═══ Data ═══
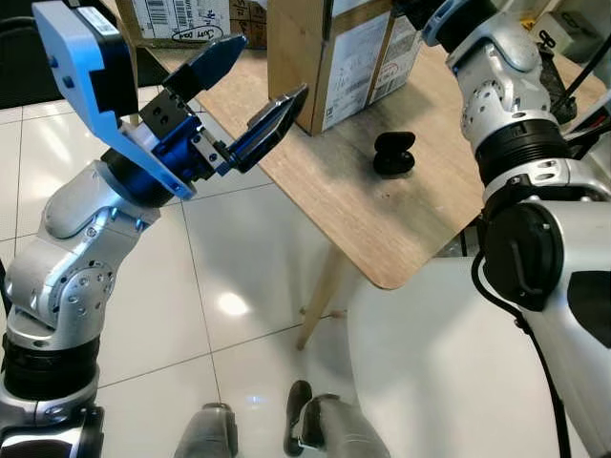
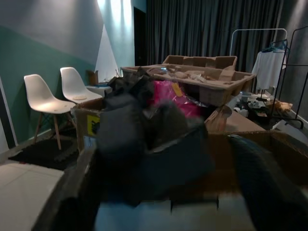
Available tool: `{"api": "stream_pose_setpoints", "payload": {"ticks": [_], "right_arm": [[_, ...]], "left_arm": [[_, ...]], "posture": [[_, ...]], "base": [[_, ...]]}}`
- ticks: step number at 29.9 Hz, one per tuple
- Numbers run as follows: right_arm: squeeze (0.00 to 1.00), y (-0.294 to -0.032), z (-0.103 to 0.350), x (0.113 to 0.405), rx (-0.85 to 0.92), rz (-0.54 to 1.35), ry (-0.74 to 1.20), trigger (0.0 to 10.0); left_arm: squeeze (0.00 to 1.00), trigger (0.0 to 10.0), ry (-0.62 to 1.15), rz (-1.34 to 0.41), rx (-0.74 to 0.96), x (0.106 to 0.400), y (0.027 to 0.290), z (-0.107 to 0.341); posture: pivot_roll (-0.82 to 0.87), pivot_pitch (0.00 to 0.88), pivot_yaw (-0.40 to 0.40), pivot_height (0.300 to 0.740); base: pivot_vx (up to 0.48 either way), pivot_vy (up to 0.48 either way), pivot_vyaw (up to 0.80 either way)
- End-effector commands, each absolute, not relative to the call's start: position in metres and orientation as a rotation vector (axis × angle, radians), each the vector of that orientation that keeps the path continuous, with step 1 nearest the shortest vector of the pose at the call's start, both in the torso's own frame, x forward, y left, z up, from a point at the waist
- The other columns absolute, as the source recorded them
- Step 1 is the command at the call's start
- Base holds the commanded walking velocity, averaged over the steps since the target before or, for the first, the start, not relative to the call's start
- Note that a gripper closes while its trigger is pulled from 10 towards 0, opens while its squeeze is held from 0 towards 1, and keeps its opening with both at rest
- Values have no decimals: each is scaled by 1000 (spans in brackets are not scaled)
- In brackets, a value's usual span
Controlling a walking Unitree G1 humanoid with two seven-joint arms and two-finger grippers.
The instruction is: Picking trash to rubbish bin
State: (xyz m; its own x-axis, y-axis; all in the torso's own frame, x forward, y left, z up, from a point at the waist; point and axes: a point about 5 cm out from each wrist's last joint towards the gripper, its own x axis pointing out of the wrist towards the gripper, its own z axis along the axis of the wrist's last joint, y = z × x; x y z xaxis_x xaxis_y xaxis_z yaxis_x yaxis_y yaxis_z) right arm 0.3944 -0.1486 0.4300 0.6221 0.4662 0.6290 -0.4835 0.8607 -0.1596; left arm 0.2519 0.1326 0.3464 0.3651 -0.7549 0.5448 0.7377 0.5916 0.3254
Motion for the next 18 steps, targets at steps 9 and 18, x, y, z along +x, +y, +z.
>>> {"api": "stream_pose_setpoints", "payload": {"ticks": [9, 18], "right_arm": [[1000, -165, 445, 388, -1, 478, -777, 10000], [0, -171, 460, 376, 145, 589, -898, 10000]], "left_arm": [[0, 10000, -758, -990, 53, 248, 128, 351], [0, 10000, -777, -987, 56, 251, 128, 353]], "posture": [[86, 320, -52, 740], [89, 280, -57, 740]], "base": [[0, 0, 0], [0, 0, 0]]}}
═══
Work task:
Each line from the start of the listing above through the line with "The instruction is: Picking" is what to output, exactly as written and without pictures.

Reply to the exercise:
Available tool: `{"api": "stream_pose_setpoints", "payload": {"ticks": [_], "right_arm": [[_, ...]], "left_arm": [[_, ...]], "posture": [[_, ...]], "base": [[_, ...]]}}`
- ticks: step number at 29.9 Hz, one per tuple
- Numbers run as follows: right_arm: squeeze (0.00 to 1.00), y (-0.294 to -0.032), z (-0.103 to 0.350), x (0.113 to 0.405), rx (-0.85 to 0.92), rz (-0.54 to 1.35), ry (-0.74 to 1.20), trigger (0.0 to 10.0); left_arm: squeeze (0.00 to 1.00), trigger (0.0 to 10.0), ry (-0.62 to 1.15), rz (-1.34 to 0.41), rx (-0.74 to 0.96), x (0.106 to 0.400), y (0.027 to 0.290), z (-0.107 to 0.341); posture: pivot_roll (-0.82 to 0.87), pivot_pitch (0.00 to 0.88), pivot_yaw (-0.40 to 0.40), pivot_height (0.300 to 0.740); base: pivot_vx (up to 0.48 either way), pivot_vy (up to 0.48 either way), pivot_vyaw (up to 0.80 either way)
- End-effector commands, each absolute, not relative to the call's start: position in metres and orientation as a rotation vector (axis × angle, radians), each the vector of that orientation that keeps the path continuous, with step 1 nearest the shortest vector of the pose at the call's start, both in the torso's own frame, x forward, y left, z up, from a point at the waist
- The other columns absolute, as the source recorded them
- Step 1 is the command at the call's start
- Base holds the commanded walking velocity, averaged over the steps since the target before or, for the first, the start, not relative to the call's start
- Note that a gripper closes while its trigger is pulled from 10 towards 0, opens while its squeeze is held from 0 towards 1, and keeps its opening with both at rest
- Values have no decimals: each is scaled by 1000 (spans in brackets are not scaled)
- In brackets, a value's usual span
Controlling a walking Unitree G1 humanoid with two seven-joint arms and two-finger grippers.
The instruction is: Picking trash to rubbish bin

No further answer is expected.